___ Source data

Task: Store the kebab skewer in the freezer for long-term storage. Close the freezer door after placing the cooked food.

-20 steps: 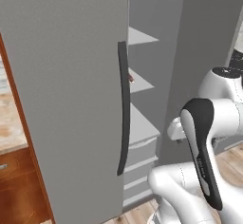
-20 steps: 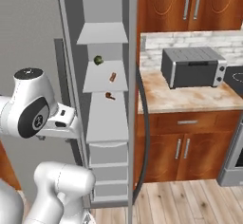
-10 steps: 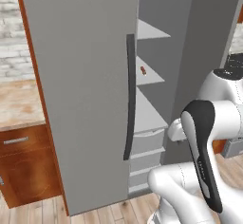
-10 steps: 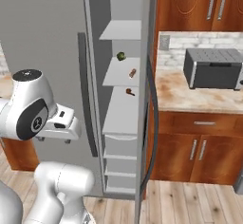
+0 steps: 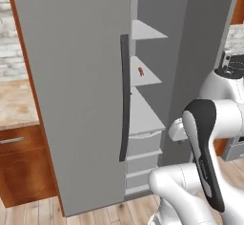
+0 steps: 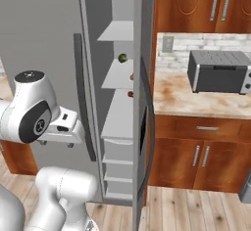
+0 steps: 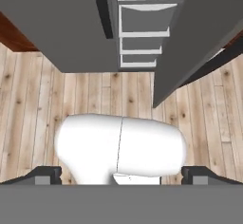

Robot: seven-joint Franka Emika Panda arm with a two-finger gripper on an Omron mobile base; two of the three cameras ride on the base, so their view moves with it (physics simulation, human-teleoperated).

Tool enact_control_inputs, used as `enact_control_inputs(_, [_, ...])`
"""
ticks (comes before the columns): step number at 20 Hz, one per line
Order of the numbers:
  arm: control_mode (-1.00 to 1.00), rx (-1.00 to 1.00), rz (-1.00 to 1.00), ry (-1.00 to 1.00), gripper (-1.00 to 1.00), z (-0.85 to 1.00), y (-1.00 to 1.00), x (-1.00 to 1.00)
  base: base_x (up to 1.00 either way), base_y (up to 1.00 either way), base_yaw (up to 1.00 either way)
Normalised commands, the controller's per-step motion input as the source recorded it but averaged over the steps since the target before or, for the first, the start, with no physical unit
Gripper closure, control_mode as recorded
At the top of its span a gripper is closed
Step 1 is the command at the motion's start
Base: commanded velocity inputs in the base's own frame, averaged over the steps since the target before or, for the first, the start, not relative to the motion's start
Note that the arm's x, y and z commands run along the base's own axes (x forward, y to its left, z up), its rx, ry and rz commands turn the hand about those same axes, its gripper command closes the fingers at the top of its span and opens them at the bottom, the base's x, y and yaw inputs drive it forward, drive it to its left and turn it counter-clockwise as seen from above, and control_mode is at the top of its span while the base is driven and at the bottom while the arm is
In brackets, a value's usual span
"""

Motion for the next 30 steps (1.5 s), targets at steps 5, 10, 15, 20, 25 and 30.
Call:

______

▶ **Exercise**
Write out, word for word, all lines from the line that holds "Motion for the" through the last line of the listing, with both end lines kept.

▶ **Solution for this exercise**
Motion for the next 30 steps (1.5 s), targets at steps 5, 10, 15, 20, 25 and 30.
Call:

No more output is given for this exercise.